Department of Family Medicine, David Geffen School of Medicine at UCLA, Los Angeles, CA 90095, USA.
Drug Alcohol Depend. 2010 Jun 1;109(1-3):20-9. doi: 10.1016/j.drugalcdep.2009.11.023. Epub 2010 Jan 25.
To compare modafinil to placebo for reducing methamphetamine (MA) use, improving retention, and reducing depressive symptoms and MA cravings. Rates of adverse events and cigarette smoking with modafinil versus placebo were also compared.
Following a 2-week, non-medication lead-in period, 71 treatment-seeking MA-dependent participants were randomly assigned to modafinil (400mg once daily; N=34) or placebo (once daily; N=37) for 12 weeks under double-blind conditions.
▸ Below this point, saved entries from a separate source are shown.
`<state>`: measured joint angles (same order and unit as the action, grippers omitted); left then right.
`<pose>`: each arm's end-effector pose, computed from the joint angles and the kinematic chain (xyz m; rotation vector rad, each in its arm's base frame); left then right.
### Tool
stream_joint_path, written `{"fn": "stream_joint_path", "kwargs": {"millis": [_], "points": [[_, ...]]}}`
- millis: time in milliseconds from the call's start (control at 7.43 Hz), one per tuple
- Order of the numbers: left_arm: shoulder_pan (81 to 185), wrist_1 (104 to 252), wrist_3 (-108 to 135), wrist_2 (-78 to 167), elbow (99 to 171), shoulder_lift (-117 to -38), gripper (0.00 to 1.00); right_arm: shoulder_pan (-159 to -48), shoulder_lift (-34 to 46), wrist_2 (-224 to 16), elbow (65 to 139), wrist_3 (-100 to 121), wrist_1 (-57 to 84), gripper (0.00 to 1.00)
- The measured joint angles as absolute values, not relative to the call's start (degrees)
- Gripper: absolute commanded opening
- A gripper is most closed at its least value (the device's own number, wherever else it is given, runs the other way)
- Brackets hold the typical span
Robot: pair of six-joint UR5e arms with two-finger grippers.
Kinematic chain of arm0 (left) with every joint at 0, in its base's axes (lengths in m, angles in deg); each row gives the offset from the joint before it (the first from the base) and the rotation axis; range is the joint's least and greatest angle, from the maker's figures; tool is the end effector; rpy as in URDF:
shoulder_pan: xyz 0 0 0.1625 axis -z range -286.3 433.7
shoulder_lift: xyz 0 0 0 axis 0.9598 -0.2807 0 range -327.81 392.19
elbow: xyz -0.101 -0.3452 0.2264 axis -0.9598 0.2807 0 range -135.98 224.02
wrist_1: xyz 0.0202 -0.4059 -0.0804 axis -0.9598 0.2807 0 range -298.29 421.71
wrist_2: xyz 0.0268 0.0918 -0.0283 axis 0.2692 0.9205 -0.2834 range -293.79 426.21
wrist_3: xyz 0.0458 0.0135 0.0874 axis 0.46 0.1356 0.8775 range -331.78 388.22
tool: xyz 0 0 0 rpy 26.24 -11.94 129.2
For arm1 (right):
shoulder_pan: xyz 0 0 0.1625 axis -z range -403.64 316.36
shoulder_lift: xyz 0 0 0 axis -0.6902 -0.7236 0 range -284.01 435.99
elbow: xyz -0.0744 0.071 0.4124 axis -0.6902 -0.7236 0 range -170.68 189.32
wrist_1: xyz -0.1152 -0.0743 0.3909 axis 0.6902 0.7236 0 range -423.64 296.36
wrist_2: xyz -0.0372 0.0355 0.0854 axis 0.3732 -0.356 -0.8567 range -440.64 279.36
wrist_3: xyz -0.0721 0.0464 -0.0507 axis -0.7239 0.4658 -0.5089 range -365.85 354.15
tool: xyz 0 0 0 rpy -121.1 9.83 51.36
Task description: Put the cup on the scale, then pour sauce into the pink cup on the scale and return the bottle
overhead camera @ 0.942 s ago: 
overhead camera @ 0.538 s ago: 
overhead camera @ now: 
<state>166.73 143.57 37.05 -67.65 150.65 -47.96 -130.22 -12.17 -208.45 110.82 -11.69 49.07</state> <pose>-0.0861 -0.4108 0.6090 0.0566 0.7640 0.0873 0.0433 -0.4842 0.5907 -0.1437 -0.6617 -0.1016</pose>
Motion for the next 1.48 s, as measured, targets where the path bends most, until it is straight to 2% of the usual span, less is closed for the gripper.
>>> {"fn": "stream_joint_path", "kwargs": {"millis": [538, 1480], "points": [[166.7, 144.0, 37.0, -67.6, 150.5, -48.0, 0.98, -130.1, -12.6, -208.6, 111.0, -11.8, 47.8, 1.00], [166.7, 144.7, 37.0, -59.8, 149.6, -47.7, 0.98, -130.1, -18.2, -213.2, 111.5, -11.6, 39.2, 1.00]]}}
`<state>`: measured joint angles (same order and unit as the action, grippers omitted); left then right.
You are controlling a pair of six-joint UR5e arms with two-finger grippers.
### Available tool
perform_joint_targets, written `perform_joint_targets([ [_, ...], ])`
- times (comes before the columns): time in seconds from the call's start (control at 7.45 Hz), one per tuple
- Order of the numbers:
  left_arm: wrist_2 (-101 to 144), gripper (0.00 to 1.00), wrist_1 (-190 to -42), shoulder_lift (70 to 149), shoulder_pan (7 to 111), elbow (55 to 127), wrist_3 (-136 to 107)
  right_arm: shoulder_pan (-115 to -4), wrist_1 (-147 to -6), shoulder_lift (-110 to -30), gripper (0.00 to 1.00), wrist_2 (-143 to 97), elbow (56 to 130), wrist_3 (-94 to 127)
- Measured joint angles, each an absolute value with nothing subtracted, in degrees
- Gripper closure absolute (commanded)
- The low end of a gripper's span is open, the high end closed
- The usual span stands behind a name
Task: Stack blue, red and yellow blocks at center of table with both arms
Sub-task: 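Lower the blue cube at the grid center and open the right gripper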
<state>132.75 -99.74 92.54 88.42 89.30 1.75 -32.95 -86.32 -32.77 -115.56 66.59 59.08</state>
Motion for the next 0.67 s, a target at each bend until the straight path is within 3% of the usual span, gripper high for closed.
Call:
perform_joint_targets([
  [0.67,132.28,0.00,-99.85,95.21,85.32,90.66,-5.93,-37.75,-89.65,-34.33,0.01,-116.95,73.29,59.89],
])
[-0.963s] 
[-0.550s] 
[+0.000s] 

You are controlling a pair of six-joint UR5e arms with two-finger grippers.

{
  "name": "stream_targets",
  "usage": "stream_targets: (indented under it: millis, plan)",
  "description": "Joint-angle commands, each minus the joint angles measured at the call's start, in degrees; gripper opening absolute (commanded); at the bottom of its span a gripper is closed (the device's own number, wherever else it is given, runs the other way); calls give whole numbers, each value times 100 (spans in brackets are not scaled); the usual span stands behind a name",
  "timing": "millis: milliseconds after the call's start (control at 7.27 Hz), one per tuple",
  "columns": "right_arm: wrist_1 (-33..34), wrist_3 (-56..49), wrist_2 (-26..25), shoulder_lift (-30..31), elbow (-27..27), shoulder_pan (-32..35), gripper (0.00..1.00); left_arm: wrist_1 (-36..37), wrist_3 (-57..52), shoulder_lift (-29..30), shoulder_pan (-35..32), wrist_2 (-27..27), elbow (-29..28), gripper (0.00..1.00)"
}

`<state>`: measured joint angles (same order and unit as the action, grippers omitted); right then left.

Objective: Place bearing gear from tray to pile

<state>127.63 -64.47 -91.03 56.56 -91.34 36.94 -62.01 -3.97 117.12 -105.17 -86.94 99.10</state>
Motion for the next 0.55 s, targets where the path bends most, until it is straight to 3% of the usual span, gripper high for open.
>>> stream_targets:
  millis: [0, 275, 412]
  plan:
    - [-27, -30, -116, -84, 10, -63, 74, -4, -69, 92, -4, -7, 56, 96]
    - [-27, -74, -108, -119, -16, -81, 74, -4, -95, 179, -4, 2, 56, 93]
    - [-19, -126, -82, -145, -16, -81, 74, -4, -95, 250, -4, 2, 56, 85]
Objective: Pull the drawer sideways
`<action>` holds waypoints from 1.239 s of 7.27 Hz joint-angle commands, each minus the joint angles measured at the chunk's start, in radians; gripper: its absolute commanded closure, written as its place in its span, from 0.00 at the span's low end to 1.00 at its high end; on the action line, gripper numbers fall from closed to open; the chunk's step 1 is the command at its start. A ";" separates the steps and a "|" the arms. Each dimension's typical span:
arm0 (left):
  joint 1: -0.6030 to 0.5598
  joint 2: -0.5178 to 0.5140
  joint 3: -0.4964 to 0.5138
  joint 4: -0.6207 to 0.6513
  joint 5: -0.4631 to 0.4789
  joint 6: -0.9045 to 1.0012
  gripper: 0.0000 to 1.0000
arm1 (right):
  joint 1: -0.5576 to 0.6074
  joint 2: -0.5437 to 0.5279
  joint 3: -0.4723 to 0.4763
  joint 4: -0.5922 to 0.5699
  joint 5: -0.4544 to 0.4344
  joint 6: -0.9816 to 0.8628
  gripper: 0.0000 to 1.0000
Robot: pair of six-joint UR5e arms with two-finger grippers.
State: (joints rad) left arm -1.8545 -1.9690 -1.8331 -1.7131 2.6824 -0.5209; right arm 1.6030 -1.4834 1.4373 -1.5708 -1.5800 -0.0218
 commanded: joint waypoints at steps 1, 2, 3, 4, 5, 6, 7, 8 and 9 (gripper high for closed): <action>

Participants attended clinic thrice-weekly to provide urine samples analyzed for MA-metabolite, to complete research assessments, and to receive contingency management and weekly cognitive behavioral therapy (CBT) sessions.
There were no statistically significant effects for modafinil on MA use, retention, depressive symptoms, or MA cravings in pre-planned analyses. Outcomes for retention and MA use favored modafinil in a post hoc analysis among participants with low CBT attendance and among participants with baseline high-frequency of MA use (MA use on >18 of past 30 days), but did not reach statistical significance in these small subgroups. Modafinil was safe and well tolerated and did not increase cigarette smoking.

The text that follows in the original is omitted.